**How to complete this task:**
Could the records below please be retyped exactly, with their pictures left out?

*** Material provided ***

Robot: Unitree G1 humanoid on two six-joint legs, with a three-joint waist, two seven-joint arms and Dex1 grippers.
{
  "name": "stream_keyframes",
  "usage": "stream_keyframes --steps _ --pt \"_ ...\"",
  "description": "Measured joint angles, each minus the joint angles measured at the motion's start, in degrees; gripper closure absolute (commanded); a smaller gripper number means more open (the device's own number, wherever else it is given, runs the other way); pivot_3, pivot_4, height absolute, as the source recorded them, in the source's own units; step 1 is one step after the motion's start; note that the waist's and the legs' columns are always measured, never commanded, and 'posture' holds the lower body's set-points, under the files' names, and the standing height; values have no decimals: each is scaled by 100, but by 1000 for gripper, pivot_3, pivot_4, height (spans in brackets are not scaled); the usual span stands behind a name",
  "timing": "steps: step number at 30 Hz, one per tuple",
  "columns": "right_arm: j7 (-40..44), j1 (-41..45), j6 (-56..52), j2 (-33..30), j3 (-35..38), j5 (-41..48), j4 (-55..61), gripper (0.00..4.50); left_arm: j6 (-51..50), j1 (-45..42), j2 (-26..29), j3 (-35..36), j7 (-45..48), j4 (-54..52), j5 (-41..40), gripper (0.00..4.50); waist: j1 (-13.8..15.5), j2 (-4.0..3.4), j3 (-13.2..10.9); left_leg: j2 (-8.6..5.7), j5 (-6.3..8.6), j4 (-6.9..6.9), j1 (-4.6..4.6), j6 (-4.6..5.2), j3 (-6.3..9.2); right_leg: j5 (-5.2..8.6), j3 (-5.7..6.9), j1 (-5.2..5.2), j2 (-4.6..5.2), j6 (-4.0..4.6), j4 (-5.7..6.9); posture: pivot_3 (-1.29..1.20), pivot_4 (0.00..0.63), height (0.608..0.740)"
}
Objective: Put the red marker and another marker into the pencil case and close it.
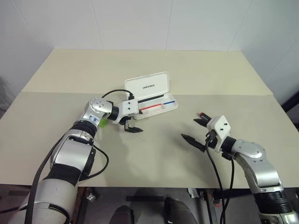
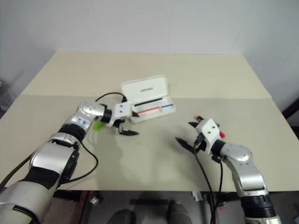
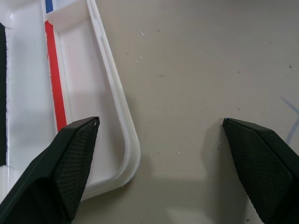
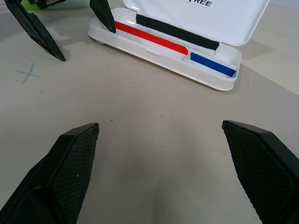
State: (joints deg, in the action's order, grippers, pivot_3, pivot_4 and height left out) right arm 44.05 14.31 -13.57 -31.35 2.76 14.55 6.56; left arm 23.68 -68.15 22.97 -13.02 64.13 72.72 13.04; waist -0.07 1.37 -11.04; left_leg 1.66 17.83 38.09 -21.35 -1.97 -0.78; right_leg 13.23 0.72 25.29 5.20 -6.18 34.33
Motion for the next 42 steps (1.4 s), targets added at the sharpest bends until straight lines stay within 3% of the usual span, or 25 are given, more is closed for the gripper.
stream_keyframes --steps 14,31,39,42 --pt "84 110 116 -13 -4 -12 -213 0 178 -44 16 -166 -679 35 418 4449 -15 0 0 2 1 10 36 10 9 -17 -1 -58 -6 -5 -43 0 150 740" --pt "141 167 193 -105 2 2 -256 0 656 73 281 -5 -121 -36 264 4484 -21 -1 0 3 8 5 21 22 7 -26 0 -56 -9 -18 -53 0 150 740" --pt "243 -50 -66 -380 228 230 -193 0 502 444 748 158 1475 -838 -254 4484 10 0 0 3 11 6 11 26 7 -26 0 -57 -8 -17 -62 0 150 740" --pt "337 -183 -173 -578 277 323 -38 0 79 730 866 125 1967 -1581 -400 4484 22 0 0 3 11 6 11 27 9 -25 0 -57 -9 -16 -62 0 150 740"
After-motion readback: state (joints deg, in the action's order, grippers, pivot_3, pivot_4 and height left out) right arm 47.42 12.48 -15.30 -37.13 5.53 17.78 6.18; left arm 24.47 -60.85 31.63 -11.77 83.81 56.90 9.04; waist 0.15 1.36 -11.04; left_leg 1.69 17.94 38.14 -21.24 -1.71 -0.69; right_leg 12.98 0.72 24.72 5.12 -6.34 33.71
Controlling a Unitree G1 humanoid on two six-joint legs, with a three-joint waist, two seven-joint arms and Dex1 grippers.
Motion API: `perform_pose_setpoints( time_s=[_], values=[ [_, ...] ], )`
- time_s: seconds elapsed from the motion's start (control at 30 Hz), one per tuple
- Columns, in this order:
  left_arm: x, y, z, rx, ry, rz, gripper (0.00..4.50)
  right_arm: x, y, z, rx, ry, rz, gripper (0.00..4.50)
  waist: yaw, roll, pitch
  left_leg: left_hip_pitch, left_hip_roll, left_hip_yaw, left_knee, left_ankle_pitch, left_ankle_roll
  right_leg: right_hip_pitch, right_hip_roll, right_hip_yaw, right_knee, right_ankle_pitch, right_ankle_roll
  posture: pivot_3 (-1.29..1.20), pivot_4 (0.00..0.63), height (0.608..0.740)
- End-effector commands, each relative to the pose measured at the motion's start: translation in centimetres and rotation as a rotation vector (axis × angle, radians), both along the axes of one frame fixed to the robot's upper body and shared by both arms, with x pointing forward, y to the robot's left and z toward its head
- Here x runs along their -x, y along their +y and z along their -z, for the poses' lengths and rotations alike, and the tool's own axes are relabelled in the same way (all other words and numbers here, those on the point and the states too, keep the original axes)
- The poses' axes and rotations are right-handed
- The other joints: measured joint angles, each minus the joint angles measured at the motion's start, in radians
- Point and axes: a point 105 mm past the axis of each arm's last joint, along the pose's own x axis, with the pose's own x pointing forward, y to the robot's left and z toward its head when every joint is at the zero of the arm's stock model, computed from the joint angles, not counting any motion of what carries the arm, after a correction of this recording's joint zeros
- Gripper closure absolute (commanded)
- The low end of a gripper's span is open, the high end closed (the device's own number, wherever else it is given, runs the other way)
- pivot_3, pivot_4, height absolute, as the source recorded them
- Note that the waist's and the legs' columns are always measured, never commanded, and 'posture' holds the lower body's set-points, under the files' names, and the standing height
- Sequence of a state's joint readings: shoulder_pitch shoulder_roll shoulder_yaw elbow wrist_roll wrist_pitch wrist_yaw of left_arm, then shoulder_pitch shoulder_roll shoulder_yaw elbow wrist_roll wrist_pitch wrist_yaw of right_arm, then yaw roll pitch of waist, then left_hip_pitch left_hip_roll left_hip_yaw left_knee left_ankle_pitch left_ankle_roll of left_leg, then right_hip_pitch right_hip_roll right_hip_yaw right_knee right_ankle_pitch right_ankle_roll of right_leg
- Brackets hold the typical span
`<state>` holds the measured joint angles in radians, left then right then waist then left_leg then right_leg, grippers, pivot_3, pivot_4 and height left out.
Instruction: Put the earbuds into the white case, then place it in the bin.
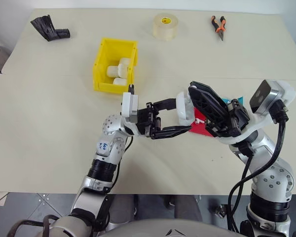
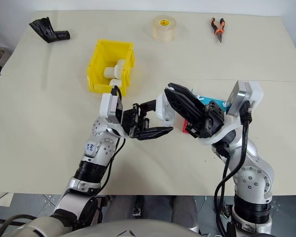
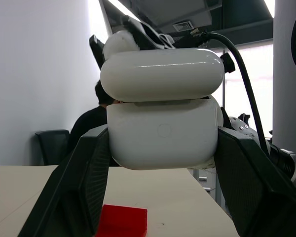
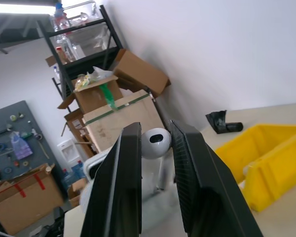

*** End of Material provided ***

**Solution to this problem:**
Robot: Unitree G1 humanoid on two six-joint legs, with a three-joint waist, two seven-joint arms and Dex1 grippers.
{
  "name": "stream_keyframes",
  "usage": "stream_keyframes --steps _ --pt \"_ ...\"",
  "description": "Measured joint angles, each minus the joint angles measured at the motion's start, in degrees; gripper closure absolute (commanded); a smaller gripper number means more open (the device's own number, wherever else it is given, runs the other way); pivot_3, pivot_4, height absolute, as the source recorded them, in the source's own units; step 1 is one step after the motion's start; note that the waist's and the legs' columns are always measured, never commanded, and 'posture' holds the lower body's set-points, under the files' names, and the standing height; values have no decimals: each is scaled by 100, but by 1000 for gripper, pivot_3, pivot_4, height (spans in brackets are not scaled); the usual span stands behind a name",
  "timing": "steps: step number at 30 Hz, one per tuple",
  "columns": "right_arm: j7 (-40..44), j1 (-41..45), j6 (-56..52), j2 (-33..30), j3 (-35..38), j5 (-41..48), j4 (-55..61), gripper (0.00..4.50); left_arm: j6 (-51..50), j1 (-45..42), j2 (-26..29), j3 (-35..36), j7 (-45..48), j4 (-54..52), j5 (-41..40), gripper (0.00..4.50); waist: j1 (-13.8..15.5), j2 (-4.0..3.4), j3 (-13.2..10.9); left_leg: j2 (-8.6..5.7), j5 (-6.3..8.6), j4 (-6.9..6.9), j1 (-4.6..4.6), j6 (-4.6..5.2), j3 (-6.3..9.2); right_leg: j5 (-5.2..8.6), j3 (-5.7..6.9), j1 (-5.2..5.2), j2 (-4.6..5.2), j6 (-4.0..4.6), j4 (-5.7..6.9); posture: pivot_3 (-1.29..1.20), pivot_4 (0.00..0.63), height (0.608..0.740)"
}
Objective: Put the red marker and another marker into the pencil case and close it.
State: (joints deg, in the action's order, grippers, pivot_3, pivot_4 and height left out) right arm 44.05 14.31 -13.57 -31.35 2.76 14.55 6.56; left arm 23.68 -68.15 22.97 -13.02 64.13 72.72 13.04; waist -0.07 1.37 -11.04; left_leg 1.66 17.83 38.09 -21.35 -1.97 -0.78; right_leg 13.23 0.72 25.29 5.20 -6.18 34.33
Motion for the next 42 steps (1.4 s), targets added at the sharpest bends until straight lines stay within 3% of the usual span, or 25 are given, more is closed for the gripper.
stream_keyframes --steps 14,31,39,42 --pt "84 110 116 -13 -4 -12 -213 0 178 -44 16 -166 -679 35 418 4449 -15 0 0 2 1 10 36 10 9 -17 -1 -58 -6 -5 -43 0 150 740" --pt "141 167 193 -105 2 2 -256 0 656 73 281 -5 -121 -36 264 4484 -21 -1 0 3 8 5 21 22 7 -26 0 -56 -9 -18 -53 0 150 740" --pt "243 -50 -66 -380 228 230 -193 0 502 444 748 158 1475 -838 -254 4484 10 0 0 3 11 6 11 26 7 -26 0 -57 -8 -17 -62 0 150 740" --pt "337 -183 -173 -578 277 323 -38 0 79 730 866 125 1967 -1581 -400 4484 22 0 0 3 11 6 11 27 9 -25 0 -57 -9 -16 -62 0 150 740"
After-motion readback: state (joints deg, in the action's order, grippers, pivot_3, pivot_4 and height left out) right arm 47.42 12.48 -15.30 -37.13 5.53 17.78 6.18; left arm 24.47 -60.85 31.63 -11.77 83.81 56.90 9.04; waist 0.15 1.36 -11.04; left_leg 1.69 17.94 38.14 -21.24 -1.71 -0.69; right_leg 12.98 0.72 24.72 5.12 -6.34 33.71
Controlling a Unitree G1 humanoid on two six-joint legs, with a three-joint waist, two seven-joint arms and Dex1 grippers.
Motion API: `perform_pose_setpoints( time_s=[_], values=[ [_, ...] ], )`
- time_s: seconds elapsed from the motion's start (control at 30 Hz), one per tuple
- Columns, in this order:
  left_arm: x, y, z, rx, ry, rz, gripper (0.00..4.50)
  right_arm: x, y, z, rx, ry, rz, gripper (0.00..4.50)
  waist: yaw, roll, pitch
  left_leg: left_hip_pitch, left_hip_roll, left_hip_yaw, left_knee, left_ankle_pitch, left_ankle_roll
  right_leg: right_hip_pitch, right_hip_roll, right_hip_yaw, right_knee, right_ankle_pitch, right_ankle_roll
  posture: pivot_3 (-1.29..1.20), pivot_4 (0.00..0.63), height (0.608..0.740)
- End-effector commands, each relative to the pose measured at the motion's start: translation in centimetres and rotation as a rotation vector (axis × angle, radians), both along the axes of one frame fixed to the robot's upper body and shared by both arms, with x pointing forward, y to the robot's left and z toward its head
- Here x runs along their -x, y along their +y and z along their -z, for the poses' lengths and rotations alike, and the tool's own axes are relabelled in the same way (all other words and numbers here, those on the point and the states too, keep the original axes)
- The poses' axes and rotations are right-handed
- The other joints: measured joint angles, each minus the joint angles measured at the motion's start, in radians
- Point and axes: a point 105 mm past the axis of each arm's last joint, along the pose's own x axis, with the pose's own x pointing forward, y to the robot's left and z toward its head when every joint is at the zero of the arm's stock model, computed from the joint angles, not counting any motion of what carries the arm, after a correction of this recording's joint zeros
- Gripper closure absolute (commanded)
- The low end of a gripper's span is open, the high end closed (the device's own number, wherever else it is given, runs the other way)
- pivot_3, pivot_4, height absolute, as the source recorded them
- Note that the waist's and the legs' columns are always measured, never commanded, and 'posture' holds the lower body's set-points, under the files' names, and the standing height
- Sequence of a state's joint readings: shoulder_pitch shoulder_roll shoulder_yaw elbow wrist_roll wrist_pitch wrist_yaw of left_arm, then shoulder_pitch shoulder_roll shoulder_yaw elbow wrist_roll wrist_pitch wrist_yaw of right_arm, then yaw roll pitch of waist, then left_hip_pitch left_hip_roll left_hip_yaw left_knee left_ankle_pitch left_ankle_roll of left_leg, then right_hip_pitch right_hip_roll right_hip_yaw right_knee right_ankle_pitch right_ankle_roll of right_leg
- Brackets hold the typical span
`<state>` holds the measured joint angles in radians, left then right then waist then left_leg then right_leg, grippers, pivot_3, pivot_4 and height left out.
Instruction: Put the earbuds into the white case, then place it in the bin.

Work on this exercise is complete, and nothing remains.